Reproduce the records that follow exactly as they are written.
BEGIN
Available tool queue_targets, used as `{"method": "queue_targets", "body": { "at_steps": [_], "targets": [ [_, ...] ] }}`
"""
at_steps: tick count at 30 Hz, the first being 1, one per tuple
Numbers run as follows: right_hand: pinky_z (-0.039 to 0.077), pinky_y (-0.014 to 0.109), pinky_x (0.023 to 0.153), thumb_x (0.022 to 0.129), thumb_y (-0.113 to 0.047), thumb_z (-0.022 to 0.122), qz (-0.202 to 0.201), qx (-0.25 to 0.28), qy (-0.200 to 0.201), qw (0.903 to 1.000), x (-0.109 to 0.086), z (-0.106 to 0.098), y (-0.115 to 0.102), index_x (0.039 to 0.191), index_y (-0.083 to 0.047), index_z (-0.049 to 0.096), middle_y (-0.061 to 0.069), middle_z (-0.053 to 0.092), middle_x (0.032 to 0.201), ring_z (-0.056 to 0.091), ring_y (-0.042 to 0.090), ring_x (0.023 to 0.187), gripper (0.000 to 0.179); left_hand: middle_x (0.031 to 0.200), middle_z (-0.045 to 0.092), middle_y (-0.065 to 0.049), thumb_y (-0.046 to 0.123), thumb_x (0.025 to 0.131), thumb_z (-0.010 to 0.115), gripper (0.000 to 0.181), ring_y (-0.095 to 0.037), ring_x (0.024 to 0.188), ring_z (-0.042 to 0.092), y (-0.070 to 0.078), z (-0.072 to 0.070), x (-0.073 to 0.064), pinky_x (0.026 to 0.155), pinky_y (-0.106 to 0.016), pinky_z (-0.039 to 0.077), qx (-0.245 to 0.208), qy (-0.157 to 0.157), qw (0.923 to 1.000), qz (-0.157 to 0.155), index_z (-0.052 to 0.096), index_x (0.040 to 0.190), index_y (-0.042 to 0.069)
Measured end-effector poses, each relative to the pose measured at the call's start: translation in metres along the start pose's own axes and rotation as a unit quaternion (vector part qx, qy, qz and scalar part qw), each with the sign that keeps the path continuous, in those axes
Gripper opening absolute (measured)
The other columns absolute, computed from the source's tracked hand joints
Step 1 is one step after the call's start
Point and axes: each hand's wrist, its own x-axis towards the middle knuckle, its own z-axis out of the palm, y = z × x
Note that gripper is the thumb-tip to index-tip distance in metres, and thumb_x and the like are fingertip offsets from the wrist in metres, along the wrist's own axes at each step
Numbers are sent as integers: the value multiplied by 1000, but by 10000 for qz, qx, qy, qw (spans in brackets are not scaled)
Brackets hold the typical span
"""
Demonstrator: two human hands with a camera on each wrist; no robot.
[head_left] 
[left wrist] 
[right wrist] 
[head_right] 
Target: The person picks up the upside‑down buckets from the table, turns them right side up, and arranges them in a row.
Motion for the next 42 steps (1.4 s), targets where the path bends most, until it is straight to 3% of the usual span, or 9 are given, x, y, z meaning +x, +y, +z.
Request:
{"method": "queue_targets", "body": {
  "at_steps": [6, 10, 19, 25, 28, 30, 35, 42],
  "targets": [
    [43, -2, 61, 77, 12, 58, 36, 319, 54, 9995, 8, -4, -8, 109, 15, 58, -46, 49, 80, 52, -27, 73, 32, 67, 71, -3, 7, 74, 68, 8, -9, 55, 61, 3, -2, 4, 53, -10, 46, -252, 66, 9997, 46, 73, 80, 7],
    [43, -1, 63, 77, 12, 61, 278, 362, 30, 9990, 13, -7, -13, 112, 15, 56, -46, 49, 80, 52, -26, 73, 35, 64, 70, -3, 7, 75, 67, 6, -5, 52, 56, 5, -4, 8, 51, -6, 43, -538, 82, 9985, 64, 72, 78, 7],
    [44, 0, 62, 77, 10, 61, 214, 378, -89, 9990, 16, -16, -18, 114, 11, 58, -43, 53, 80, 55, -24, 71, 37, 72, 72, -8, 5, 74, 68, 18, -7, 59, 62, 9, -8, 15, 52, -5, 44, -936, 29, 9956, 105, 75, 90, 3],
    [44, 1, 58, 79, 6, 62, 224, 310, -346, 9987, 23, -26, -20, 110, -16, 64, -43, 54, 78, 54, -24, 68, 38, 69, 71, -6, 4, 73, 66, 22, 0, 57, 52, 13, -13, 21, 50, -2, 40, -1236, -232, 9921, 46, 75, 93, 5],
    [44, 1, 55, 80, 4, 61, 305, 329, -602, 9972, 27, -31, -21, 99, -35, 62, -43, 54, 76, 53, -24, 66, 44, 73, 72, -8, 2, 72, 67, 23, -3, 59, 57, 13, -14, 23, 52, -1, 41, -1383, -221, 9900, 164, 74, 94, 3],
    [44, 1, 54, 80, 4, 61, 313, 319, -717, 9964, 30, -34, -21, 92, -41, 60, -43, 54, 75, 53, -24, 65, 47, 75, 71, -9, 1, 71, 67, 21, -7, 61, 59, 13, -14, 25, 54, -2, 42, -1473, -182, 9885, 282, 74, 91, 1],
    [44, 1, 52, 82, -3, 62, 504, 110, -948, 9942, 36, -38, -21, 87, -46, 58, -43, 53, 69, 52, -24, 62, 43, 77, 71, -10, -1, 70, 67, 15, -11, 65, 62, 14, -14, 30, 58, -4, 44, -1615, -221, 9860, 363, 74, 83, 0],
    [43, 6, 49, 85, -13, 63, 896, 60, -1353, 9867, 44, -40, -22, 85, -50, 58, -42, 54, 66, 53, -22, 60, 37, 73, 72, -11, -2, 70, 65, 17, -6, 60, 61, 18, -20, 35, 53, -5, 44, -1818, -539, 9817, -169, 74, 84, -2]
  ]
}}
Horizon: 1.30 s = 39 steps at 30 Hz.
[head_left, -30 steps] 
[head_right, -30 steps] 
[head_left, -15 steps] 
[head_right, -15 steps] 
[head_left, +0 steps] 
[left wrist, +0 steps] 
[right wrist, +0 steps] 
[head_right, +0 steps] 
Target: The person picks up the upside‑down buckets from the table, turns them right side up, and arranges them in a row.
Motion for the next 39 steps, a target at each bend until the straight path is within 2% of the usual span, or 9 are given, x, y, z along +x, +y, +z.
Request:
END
▶ [Result]:
Available tool queue_targets, used as `{"method": "queue_targets", "body": { "at_steps": [_], "targets": [ [_, ...] ] }}`
"""
at_steps: tick count at 30 Hz, the first being 1, one per tuple
Numbers run as follows: right_hand: pinky_z (-0.039 to 0.077), pinky_y (-0.014 to 0.109), pinky_x (0.023 to 0.153), thumb_x (0.022 to 0.129), thumb_y (-0.113 to 0.047), thumb_z (-0.022 to 0.122), qz (-0.202 to 0.201), qx (-0.25 to 0.28), qy (-0.200 to 0.201), qw (0.903 to 1.000), x (-0.109 to 0.086), z (-0.106 to 0.098), y (-0.115 to 0.102), index_x (0.039 to 0.191), index_y (-0.083 to 0.047), index_z (-0.049 to 0.096), middle_y (-0.061 to 0.069), middle_z (-0.053 to 0.092), middle_x (0.032 to 0.201), ring_z (-0.056 to 0.091), ring_y (-0.042 to 0.090), ring_x (0.023 to 0.187), gripper (0.000 to 0.179); left_hand: middle_x (0.031 to 0.200), middle_z (-0.045 to 0.092), middle_y (-0.065 to 0.049), thumb_y (-0.046 to 0.123), thumb_x (0.025 to 0.131), thumb_z (-0.010 to 0.115), gripper (0.000 to 0.181), ring_y (-0.095 to 0.037), ring_x (0.024 to 0.188), ring_z (-0.042 to 0.092), y (-0.070 to 0.078), z (-0.072 to 0.070), x (-0.073 to 0.064), pinky_x (0.026 to 0.155), pinky_y (-0.106 to 0.016), pinky_z (-0.039 to 0.077), qx (-0.245 to 0.208), qy (-0.157 to 0.157), qw (0.923 to 1.000), qz (-0.157 to 0.155), index_z (-0.052 to 0.096), index_x (0.040 to 0.190), index_y (-0.042 to 0.069)
Measured end-effector poses, each relative to the pose measured at the call's start: translation in metres along the start pose's own axes and rotation as a unit quaternion (vector part qx, qy, qz and scalar part qw), each with the sign that keeps the path continuous, in those axes
Gripper opening absolute (measured)
The other columns absolute, computed from the source's tracked hand joints
Step 1 is one step after the call's start
Point and axes: each hand's wrist, its own x-axis towards the middle knuckle, its own z-axis out of the palm, y = z × x
Note that gripper is the thumb-tip to index-tip distance in metres, and thumb_x and the like are fingertip offsets from the wrist in metres, along the wrist's own axes at each step
Numbers are sent as integers: the value multiplied by 1000, but by 10000 for qz, qx, qy, qw (spans in brackets are not scaled)
Brackets hold the typical span
"""
Demonstrator: two human hands with a camera on each wrist; no robot.
[head_left] 
[left wrist] 
[right wrist] 
[head_right] 
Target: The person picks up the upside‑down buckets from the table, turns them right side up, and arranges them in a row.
Motion for the next 42 steps (1.4 s), targets where the path bends most, until it is straight to 3% of the usual span, or 9 are given, x, y, z meaning +x, +y, +z.
Request:
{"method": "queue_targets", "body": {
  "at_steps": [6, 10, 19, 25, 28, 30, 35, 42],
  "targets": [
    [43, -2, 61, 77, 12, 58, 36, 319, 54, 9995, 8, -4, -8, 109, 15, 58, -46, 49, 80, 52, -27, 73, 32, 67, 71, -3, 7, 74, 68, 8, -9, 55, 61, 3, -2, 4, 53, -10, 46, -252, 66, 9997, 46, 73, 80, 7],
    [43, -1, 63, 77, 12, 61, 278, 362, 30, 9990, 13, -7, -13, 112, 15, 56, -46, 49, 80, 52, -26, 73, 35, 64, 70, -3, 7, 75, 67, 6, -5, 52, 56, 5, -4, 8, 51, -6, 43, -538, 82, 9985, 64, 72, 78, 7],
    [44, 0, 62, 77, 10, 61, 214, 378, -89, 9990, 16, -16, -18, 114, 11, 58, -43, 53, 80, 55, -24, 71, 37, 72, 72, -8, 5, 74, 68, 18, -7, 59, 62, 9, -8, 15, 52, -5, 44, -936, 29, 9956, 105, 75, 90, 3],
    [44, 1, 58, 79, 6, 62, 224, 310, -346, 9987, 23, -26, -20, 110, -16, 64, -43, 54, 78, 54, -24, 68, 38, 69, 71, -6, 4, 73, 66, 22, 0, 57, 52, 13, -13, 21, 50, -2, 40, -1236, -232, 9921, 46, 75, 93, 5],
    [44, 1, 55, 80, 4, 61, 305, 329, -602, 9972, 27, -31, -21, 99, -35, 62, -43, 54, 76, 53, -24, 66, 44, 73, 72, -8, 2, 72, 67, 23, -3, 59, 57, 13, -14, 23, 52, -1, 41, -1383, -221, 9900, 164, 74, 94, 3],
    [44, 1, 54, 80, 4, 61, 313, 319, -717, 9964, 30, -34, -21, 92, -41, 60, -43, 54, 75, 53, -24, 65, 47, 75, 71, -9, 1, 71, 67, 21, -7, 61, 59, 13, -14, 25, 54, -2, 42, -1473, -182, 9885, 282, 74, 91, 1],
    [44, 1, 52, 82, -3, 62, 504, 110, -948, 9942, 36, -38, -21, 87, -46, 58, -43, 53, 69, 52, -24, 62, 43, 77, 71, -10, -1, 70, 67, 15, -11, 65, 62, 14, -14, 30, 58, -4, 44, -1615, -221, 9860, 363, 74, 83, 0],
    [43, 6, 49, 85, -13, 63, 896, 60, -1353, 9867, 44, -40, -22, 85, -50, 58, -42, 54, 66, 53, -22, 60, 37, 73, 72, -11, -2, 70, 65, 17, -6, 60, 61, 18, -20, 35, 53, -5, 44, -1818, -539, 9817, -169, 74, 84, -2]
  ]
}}
Horizon: 1.30 s = 39 steps at 30 Hz.
[head_left, -30 steps] 
[head_right, -30 steps] 
[head_left, -15 steps] 
[head_right, -15 steps] 
[head_left, +0 steps] 
[left wrist, +0 steps] 
[right wrist, +0 steps] 
[head_right, +0 steps] 
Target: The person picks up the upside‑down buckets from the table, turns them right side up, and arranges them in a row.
Motion for the next 39 steps, a target at each bend until the straight path is within 2% of the usual span, or 9 are given, x, y, z along +x, +y, +z.
Request:

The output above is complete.